--- Work request ---
Please copy each line below that contains the string "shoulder".

---- Entries supplied

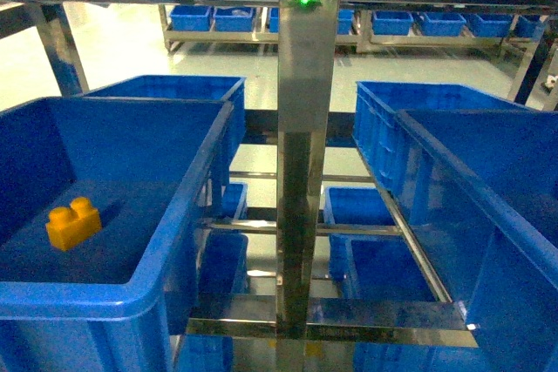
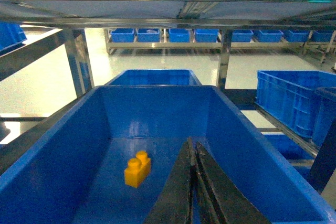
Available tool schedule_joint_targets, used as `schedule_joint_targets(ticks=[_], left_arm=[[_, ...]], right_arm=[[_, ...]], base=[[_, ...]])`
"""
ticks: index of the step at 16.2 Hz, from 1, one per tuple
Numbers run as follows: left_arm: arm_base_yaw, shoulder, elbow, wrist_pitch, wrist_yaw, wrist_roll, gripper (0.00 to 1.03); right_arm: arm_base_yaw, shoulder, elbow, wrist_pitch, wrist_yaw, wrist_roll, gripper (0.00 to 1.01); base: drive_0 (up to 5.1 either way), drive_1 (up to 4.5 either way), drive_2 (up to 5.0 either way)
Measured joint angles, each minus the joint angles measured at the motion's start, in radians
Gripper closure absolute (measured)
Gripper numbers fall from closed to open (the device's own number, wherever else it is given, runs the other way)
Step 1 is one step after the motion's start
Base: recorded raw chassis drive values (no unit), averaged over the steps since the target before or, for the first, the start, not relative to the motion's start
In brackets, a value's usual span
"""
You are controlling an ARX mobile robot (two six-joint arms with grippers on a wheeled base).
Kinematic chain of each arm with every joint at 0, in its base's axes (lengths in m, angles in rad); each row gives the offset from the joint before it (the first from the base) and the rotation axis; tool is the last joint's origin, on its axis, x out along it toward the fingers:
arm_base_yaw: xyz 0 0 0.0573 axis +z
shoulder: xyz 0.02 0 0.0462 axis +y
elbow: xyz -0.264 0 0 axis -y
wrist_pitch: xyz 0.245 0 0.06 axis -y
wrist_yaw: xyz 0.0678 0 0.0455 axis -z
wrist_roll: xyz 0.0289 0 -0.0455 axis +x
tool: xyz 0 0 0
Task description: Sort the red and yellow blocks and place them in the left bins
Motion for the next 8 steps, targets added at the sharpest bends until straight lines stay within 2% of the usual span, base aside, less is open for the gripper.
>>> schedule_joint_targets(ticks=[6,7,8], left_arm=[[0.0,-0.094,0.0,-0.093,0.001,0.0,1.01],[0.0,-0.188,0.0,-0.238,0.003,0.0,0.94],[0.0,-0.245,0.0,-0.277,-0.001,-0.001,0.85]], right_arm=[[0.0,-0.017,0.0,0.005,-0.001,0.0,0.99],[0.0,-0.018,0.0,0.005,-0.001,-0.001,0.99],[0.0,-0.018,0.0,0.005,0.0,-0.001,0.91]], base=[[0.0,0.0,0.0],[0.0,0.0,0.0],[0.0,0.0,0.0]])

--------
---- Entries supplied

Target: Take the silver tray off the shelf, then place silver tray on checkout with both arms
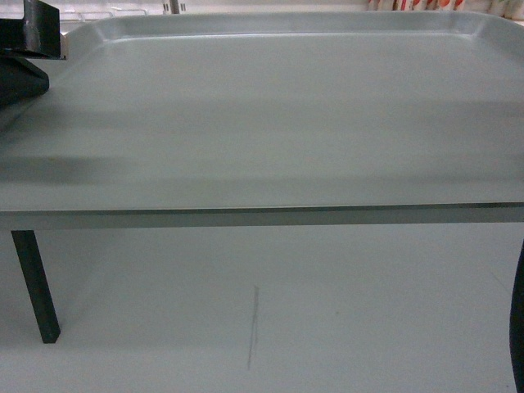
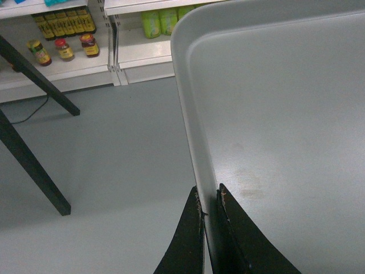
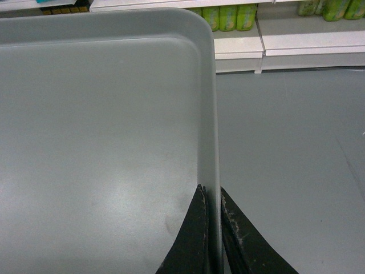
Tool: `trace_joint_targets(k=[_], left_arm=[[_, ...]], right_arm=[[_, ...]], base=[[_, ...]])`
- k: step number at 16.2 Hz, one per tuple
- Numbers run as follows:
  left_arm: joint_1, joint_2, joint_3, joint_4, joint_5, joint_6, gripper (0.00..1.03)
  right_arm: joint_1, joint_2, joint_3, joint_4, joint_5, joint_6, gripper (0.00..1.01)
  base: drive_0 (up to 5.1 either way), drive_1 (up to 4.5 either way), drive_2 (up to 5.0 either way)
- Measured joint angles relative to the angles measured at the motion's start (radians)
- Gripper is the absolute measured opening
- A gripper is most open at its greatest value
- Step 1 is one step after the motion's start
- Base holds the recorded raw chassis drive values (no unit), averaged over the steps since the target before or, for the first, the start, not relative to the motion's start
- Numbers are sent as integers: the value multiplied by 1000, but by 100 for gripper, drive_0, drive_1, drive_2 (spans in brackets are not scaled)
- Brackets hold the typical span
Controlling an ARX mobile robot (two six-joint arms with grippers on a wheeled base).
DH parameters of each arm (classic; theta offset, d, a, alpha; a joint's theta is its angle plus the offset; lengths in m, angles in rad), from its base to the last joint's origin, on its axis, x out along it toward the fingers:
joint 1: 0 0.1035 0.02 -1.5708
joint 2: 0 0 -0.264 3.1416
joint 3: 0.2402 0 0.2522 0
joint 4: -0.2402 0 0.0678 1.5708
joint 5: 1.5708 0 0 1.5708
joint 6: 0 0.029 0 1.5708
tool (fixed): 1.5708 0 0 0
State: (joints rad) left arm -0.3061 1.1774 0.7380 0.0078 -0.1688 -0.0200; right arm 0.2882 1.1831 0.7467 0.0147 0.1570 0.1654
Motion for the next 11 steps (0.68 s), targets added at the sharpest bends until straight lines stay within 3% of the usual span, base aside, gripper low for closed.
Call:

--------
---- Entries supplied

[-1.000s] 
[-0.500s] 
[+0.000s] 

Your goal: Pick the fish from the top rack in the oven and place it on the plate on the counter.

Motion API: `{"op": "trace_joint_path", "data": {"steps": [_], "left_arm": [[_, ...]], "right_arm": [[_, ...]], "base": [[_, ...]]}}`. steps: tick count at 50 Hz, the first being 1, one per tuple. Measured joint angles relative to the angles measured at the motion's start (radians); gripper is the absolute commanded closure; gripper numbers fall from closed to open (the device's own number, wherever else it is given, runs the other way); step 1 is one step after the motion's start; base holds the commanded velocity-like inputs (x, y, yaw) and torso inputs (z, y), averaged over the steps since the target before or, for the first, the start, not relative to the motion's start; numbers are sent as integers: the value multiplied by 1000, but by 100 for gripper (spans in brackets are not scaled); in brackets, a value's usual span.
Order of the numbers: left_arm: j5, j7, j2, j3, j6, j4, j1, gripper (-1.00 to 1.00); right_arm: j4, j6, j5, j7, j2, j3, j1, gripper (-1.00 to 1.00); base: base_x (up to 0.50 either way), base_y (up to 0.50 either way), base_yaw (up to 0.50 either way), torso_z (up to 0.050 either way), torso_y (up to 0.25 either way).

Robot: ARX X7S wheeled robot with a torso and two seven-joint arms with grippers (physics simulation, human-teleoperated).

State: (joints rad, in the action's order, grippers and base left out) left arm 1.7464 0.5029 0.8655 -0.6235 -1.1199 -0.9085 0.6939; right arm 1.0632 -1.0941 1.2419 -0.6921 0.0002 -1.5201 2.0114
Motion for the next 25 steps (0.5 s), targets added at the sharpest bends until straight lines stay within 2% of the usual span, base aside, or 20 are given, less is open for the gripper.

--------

--- The answer ---
Numbers run as follows: left_arm: arm_base_yaw, shoulder, elbow, wrist_pitch, wrist_yaw, wrist_roll, gripper (0.00 to 1.03); right_arm: arm_base_yaw, shoulder, elbow, wrist_pitch, wrist_yaw, wrist_roll, gripper (0.00 to 1.01); base: drive_0 (up to 5.1 either way), drive_1 (up to 4.5 either way), drive_2 (up to 5.0 either way)
shoulder: xyz 0.02 0 0.0462 axis +y

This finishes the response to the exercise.